> [THE PROBLEM] Where the listing below reaches the line containing "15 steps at", start writing out lines exactly, and stop once the line containing "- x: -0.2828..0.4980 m" has been written.

> [DATA EXCERPTS]
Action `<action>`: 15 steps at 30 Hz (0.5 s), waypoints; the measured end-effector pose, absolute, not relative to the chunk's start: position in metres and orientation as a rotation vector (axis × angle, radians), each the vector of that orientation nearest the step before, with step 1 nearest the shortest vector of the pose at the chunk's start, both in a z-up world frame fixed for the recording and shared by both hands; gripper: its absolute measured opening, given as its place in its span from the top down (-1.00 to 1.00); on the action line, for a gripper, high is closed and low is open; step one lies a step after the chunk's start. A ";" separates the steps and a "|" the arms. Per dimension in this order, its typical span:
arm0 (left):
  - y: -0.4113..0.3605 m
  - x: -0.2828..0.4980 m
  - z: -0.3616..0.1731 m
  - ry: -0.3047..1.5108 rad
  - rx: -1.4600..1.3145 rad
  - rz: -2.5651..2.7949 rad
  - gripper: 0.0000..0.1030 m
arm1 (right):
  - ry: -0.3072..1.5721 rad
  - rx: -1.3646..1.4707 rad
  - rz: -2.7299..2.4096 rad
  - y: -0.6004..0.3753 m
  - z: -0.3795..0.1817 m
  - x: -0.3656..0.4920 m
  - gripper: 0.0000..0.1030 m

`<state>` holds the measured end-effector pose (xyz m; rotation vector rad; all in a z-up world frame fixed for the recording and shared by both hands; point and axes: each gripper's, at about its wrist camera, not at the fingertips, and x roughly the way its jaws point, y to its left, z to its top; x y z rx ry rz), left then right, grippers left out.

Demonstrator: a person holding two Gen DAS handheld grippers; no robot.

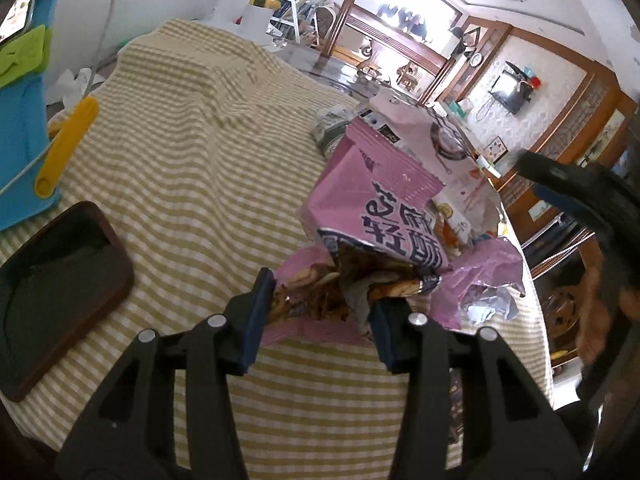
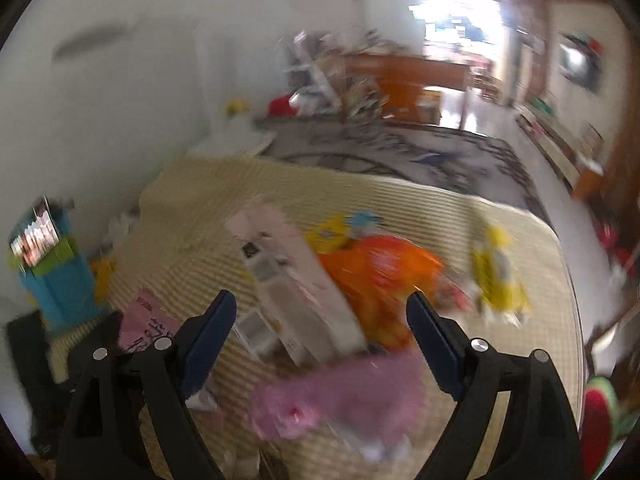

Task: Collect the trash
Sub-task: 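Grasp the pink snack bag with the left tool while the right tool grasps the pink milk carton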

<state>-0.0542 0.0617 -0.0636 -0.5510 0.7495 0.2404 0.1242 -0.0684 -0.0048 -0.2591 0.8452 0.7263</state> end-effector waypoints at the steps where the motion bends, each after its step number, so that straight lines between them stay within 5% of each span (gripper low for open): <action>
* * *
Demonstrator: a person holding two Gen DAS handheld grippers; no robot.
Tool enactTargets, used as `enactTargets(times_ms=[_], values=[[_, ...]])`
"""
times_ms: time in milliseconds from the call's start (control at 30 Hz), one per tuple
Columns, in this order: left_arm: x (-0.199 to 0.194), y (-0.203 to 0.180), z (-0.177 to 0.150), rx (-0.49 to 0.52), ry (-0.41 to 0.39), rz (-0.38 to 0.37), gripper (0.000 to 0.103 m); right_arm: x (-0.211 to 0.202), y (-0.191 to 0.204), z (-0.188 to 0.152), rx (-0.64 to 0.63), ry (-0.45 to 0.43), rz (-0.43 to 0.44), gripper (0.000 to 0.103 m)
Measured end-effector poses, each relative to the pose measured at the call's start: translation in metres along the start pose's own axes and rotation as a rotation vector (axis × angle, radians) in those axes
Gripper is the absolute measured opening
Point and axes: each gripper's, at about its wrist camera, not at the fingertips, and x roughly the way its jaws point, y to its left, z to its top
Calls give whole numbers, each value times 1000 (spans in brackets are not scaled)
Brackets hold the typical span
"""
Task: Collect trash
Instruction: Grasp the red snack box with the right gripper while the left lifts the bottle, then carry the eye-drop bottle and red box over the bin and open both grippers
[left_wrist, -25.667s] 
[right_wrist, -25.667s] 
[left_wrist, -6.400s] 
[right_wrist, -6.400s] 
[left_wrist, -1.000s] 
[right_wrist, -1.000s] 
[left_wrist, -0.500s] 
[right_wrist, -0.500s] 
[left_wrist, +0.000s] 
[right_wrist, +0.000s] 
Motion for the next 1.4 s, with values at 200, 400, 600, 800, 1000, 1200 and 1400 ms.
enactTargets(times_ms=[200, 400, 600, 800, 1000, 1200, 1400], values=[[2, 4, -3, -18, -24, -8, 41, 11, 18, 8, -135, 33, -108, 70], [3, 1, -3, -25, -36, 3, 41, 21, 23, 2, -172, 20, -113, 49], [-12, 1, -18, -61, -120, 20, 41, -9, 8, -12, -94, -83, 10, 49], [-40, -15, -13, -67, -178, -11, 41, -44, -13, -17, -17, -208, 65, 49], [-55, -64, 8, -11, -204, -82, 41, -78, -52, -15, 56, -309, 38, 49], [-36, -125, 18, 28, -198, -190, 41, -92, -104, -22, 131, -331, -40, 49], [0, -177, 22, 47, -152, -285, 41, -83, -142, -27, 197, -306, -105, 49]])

> [ANSWER TO THE PROBLEM]
Action `<action>`: 15 steps at 30 Hz (0.5 s), waypoints; the measured end-effector pose, absolute, not relative to the chunk's start: position in metres and orientation as a rotation vector (axis × angle, radians), each the vector of that orientation nearest the step before, with step 1 nearest the shortest vector of the pose at the chunk's start, both in a z-up world frame fixed for the recording and shared by both hands; gripper: its absolute measured opening, given as its place in its span from the top down (-1.00 to 1.00); on the action line, for a gripper, high is closed and low is open; step one lies a step after the chunk's start. A ";" separates the steps and a "|" the arms. Per dimension in this order, its typical span:
arm0 (left):
  - y: -0.4113..0.3605 m
  - x: -0.2828..0.4980 m

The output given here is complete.